Evangile volgde lessen schilderkunst bij Henry Van Eepoel en peinture, monumentale schilderkunst bij Pierre Fromon, gravure bij Roger Dewint en Francis Brichet, lithografie bij Swingedeau enJosée Leybaert en kunstgeschiedenis bij Serge Goyens De Heusch.

  • Academie te Molenbeek: tekenen, schilderkunst en kunstgeschiedenis(1980-1989).
  • Academie Watermaal-Bosvoorde: Monumentale schilderkunst( 1988-1990).
  • Koninklijke Academie voor schone kunsten Brussel: gravure en beeldhouwkunst (1989-1992)

De werken van Evangeli Papavassiliou bevinden zich in diverse musea en privee collecties in België, Frankrijk, Griekenland, Tsjecheslowakije, Nederland, Denemarken, USA en Canada.
Hij realiseerde de affiche voor het cultureel seizoen van het Cultuurhuis te Marche in 1996.
Hij illustreerde het boek van Charles Baurain (Trait d’union) en het boek van Duvigneaud (La Cordelière des anges).

Ailleurs, au loin, est la survie…
L’errance pour l’oubli… Après le ciel de Grèce, voici les brumes froides du nord, les terrils noirs de Belgique. Il est long, le chemin de l’exil.
Qu’il est loin, le bleu de l’Orient…
L’enfant d’alors, au coeur de trop de souffrances, est resté fidèle à lui même : peindre pour témoigner, pour exorciser les peines.

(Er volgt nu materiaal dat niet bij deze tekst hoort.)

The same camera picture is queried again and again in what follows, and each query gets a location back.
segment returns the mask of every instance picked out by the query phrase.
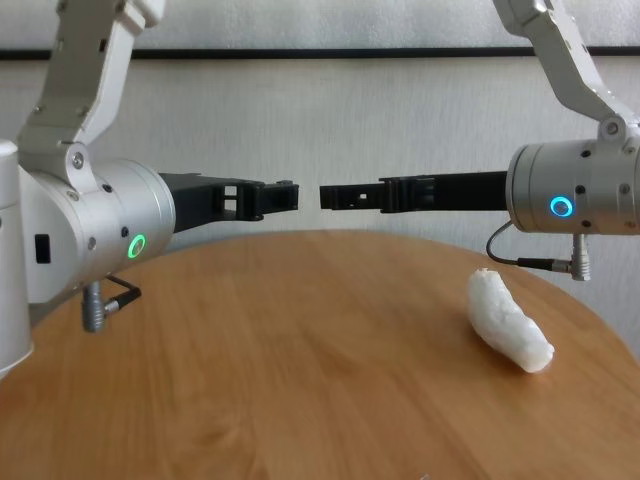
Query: white wall
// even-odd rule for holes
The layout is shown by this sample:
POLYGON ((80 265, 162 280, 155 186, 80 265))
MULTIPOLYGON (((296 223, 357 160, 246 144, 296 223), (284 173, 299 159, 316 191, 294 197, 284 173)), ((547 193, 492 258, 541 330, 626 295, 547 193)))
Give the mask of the white wall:
MULTIPOLYGON (((640 59, 596 61, 610 88, 640 110, 640 59)), ((41 63, 0 63, 2 136, 17 134, 43 75, 41 63)), ((594 135, 594 122, 555 101, 533 58, 137 62, 118 120, 94 150, 160 171, 301 185, 298 213, 188 233, 203 242, 244 232, 353 227, 482 251, 505 214, 326 212, 319 210, 318 185, 506 169, 522 144, 594 135)), ((570 253, 568 236, 509 235, 515 246, 497 245, 504 255, 570 253)), ((599 313, 640 354, 638 247, 636 238, 593 238, 590 283, 546 278, 599 313)))
MULTIPOLYGON (((69 8, 74 1, 68 0, 69 8)), ((0 48, 51 48, 55 0, 0 0, 0 48)), ((529 43, 492 0, 168 0, 138 48, 487 47, 529 43)), ((640 45, 636 0, 565 0, 587 45, 640 45)))

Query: black cable
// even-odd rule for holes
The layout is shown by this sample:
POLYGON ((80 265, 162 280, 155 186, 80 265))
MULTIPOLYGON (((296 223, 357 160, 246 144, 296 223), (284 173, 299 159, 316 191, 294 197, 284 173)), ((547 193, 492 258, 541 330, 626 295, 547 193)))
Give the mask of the black cable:
POLYGON ((109 302, 116 302, 118 304, 118 310, 122 310, 124 307, 129 305, 131 302, 134 302, 138 298, 142 296, 142 290, 135 285, 122 280, 121 278, 114 277, 113 275, 107 275, 107 280, 115 283, 116 285, 120 285, 127 289, 126 292, 116 295, 109 299, 109 302))
POLYGON ((507 223, 501 226, 498 230, 493 232, 493 235, 491 235, 491 237, 489 237, 489 240, 487 241, 486 249, 487 249, 487 255, 489 255, 489 258, 494 262, 502 263, 504 265, 517 266, 518 265, 517 260, 510 260, 508 258, 498 257, 497 255, 494 255, 493 251, 491 250, 491 245, 493 244, 494 240, 498 238, 500 235, 502 235, 502 233, 504 233, 504 231, 507 230, 511 225, 513 225, 513 223, 511 223, 511 220, 509 220, 507 223))
POLYGON ((498 230, 496 230, 489 240, 487 241, 487 255, 494 262, 501 263, 503 265, 513 265, 516 267, 522 268, 533 268, 535 270, 547 270, 549 272, 559 271, 554 270, 553 266, 555 263, 561 263, 560 260, 556 260, 554 258, 518 258, 517 260, 512 260, 509 258, 498 257, 491 250, 491 246, 496 238, 498 238, 505 230, 507 230, 513 223, 509 220, 503 226, 501 226, 498 230))

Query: green led ring
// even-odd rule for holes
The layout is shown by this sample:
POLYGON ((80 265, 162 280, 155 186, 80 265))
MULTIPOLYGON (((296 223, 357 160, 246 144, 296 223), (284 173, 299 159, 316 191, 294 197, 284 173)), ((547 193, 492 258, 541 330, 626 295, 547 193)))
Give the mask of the green led ring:
POLYGON ((129 244, 129 258, 134 259, 142 253, 147 245, 147 237, 142 234, 136 235, 129 244))

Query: robotic arm
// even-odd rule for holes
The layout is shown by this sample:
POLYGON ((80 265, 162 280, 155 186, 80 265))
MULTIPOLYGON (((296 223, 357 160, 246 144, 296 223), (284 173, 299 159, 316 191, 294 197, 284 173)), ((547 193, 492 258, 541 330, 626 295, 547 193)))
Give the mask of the robotic arm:
POLYGON ((558 100, 593 118, 597 137, 527 145, 506 172, 382 179, 383 184, 321 187, 322 208, 507 210, 510 222, 487 243, 492 259, 521 267, 590 277, 586 235, 637 235, 638 117, 600 78, 575 20, 559 0, 494 0, 505 28, 528 38, 558 100), (493 240, 511 224, 524 232, 573 234, 571 260, 501 259, 493 240))
POLYGON ((135 38, 165 0, 60 0, 60 25, 38 104, 17 148, 0 142, 0 378, 31 352, 31 326, 82 291, 83 326, 140 296, 113 276, 165 252, 175 233, 296 210, 298 186, 158 174, 93 162, 89 145, 118 111, 135 38), (126 290, 104 300, 100 281, 126 290))
MULTIPOLYGON (((640 233, 638 118, 604 86, 560 1, 494 4, 507 30, 532 42, 558 99, 599 122, 596 138, 524 146, 504 172, 321 187, 322 208, 508 211, 510 222, 487 245, 493 259, 586 280, 587 234, 640 233), (573 234, 571 260, 496 257, 491 242, 511 223, 573 234)), ((134 39, 163 12, 164 0, 58 4, 42 97, 18 147, 0 141, 0 378, 29 355, 31 325, 79 291, 84 327, 99 331, 140 295, 113 274, 161 255, 174 233, 297 208, 298 187, 287 181, 160 175, 130 160, 92 161, 87 147, 115 118, 134 39), (125 293, 103 300, 105 278, 125 293)))

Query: cable
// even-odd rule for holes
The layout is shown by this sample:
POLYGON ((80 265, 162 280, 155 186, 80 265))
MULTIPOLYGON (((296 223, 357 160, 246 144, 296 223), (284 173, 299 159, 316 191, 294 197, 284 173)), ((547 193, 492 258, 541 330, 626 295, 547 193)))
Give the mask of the cable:
POLYGON ((511 223, 511 220, 509 220, 507 223, 501 226, 498 230, 496 230, 493 233, 493 235, 489 237, 489 241, 487 241, 487 255, 489 255, 489 258, 494 262, 502 263, 504 265, 518 265, 517 260, 510 260, 507 258, 498 257, 494 255, 494 253, 491 251, 491 245, 493 244, 494 240, 498 238, 500 235, 502 235, 502 233, 504 233, 504 231, 507 230, 511 225, 513 224, 511 223))
POLYGON ((134 302, 138 298, 142 296, 142 291, 140 288, 135 285, 122 280, 121 278, 114 277, 113 275, 107 275, 107 280, 113 282, 121 287, 127 289, 126 292, 116 295, 115 297, 110 298, 105 306, 107 314, 112 315, 115 312, 122 310, 124 307, 129 305, 131 302, 134 302))

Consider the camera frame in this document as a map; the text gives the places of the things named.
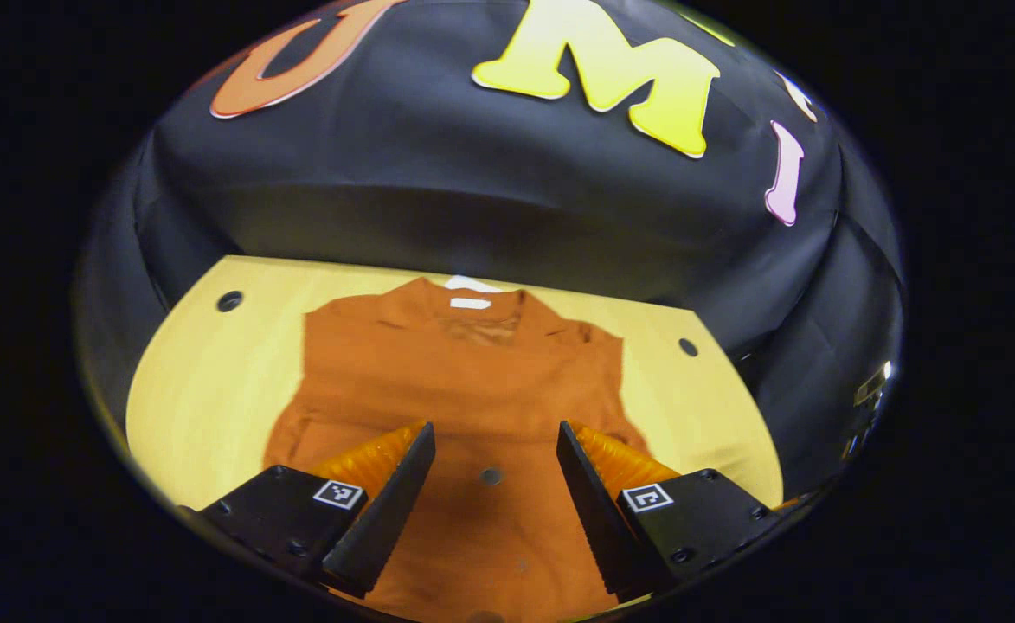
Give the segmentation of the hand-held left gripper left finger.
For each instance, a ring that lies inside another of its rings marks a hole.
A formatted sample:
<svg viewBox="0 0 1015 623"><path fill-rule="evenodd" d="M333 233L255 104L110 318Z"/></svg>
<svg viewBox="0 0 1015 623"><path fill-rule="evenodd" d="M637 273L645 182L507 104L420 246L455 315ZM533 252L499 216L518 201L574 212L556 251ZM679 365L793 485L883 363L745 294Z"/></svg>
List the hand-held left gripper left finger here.
<svg viewBox="0 0 1015 623"><path fill-rule="evenodd" d="M200 531L234 555L313 590L376 587L435 457L417 421L300 471L274 465L200 511Z"/></svg>

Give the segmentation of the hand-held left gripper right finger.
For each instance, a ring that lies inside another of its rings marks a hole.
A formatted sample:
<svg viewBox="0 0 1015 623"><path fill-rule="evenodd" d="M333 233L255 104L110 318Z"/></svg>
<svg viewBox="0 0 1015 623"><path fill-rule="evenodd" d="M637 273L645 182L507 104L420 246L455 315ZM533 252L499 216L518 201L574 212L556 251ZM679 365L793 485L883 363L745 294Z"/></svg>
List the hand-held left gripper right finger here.
<svg viewBox="0 0 1015 623"><path fill-rule="evenodd" d="M603 584L621 602L703 579L781 521L716 469L677 473L576 421L560 425L557 458Z"/></svg>

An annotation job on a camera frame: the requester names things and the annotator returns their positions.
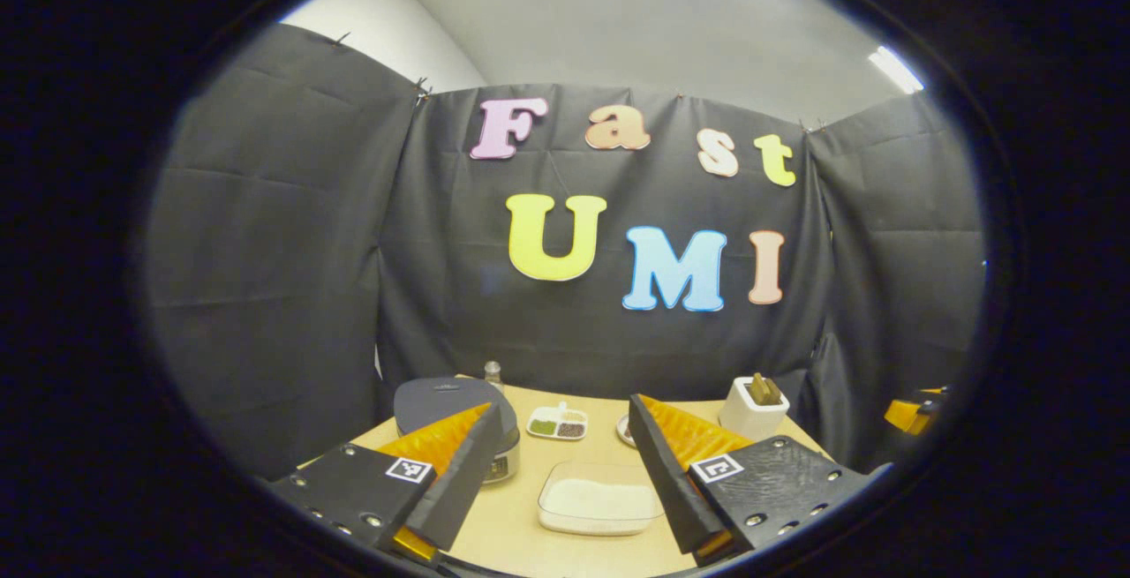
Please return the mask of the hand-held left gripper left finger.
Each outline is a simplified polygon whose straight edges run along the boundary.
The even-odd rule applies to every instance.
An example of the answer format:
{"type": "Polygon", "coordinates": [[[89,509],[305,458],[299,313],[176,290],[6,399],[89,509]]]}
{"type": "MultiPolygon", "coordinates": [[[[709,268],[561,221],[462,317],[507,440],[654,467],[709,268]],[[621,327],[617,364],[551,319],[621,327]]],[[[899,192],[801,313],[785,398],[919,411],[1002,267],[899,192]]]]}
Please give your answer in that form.
{"type": "Polygon", "coordinates": [[[431,566],[455,544],[502,440],[501,408],[483,402],[376,448],[341,444],[266,488],[334,537],[431,566]]]}

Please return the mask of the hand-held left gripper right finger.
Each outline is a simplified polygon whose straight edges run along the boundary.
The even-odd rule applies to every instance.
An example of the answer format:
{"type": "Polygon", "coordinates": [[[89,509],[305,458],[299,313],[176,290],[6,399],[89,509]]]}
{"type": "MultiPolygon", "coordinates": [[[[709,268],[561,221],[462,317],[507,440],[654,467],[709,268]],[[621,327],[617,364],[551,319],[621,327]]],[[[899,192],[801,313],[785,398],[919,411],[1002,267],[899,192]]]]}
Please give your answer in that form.
{"type": "Polygon", "coordinates": [[[754,441],[646,394],[627,417],[675,545],[699,566],[780,545],[886,472],[857,473],[783,434],[754,441]]]}

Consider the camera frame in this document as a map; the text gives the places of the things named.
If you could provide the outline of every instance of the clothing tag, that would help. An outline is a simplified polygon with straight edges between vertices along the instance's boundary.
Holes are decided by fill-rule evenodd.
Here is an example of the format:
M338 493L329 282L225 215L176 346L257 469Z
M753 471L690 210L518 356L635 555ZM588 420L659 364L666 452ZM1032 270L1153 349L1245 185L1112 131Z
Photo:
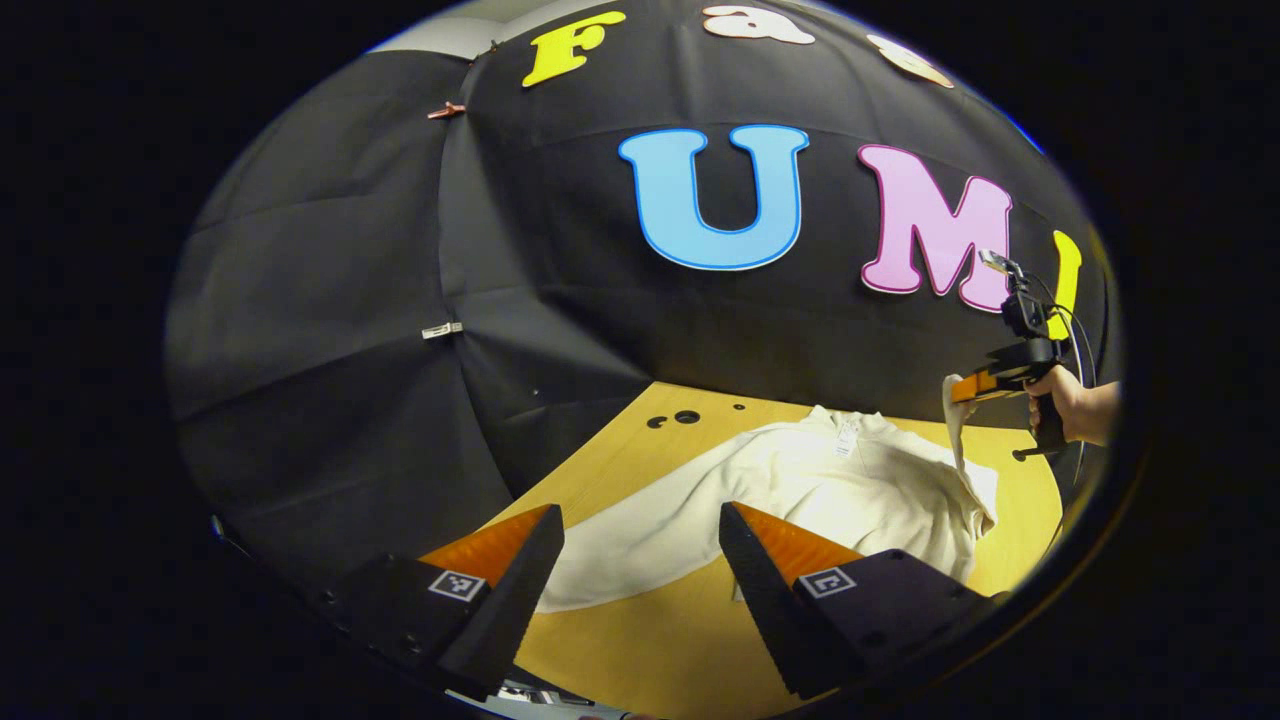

Papavassiliou est le peintre des visages, des questions, des douleurs et des extases, des mondes non dits et cachés de l’humain, tout simplement Ces visages étonnants, radieux comme des lumières, ou angoissés, graves et tristes, d’une beauté venue d’ailleurs, tous ces yeux qui nous questionnent ou se closent : « qui es tu, qui suis je, est on dedans ou dehors ? » sont autant de prières aux couleurs vives ou sombres, scellées de phrases sibyllines écrites si vite qu’on dirait sa main guidée.
Ces temps ci, les scènes se densifient, se font plus terrestres, plus sombres, témoins de notre temps si inquiétant, comme s’il était urgent de se réveiller…
Sa fougueuse vitalité, sa célérité, nous entraînent haut vers les plans invisibles où veillent les anges, penchés sur les enfants hommes. Rien de futile chez Evangile, au delà de l’apparente légèreté de certains tableaux, se cache un message pour l’âme. Son exubérance se fait douceur dans les « feuilles d’ange » émaillées aux tendres nuances, elle devient jeu par les « boîtes artistiques » comme autant de petits théâtres, et d’insolites bijoux.
Il nous emmène dans son mode à lui, celui de la poésie, de la profondeur et de la beauté.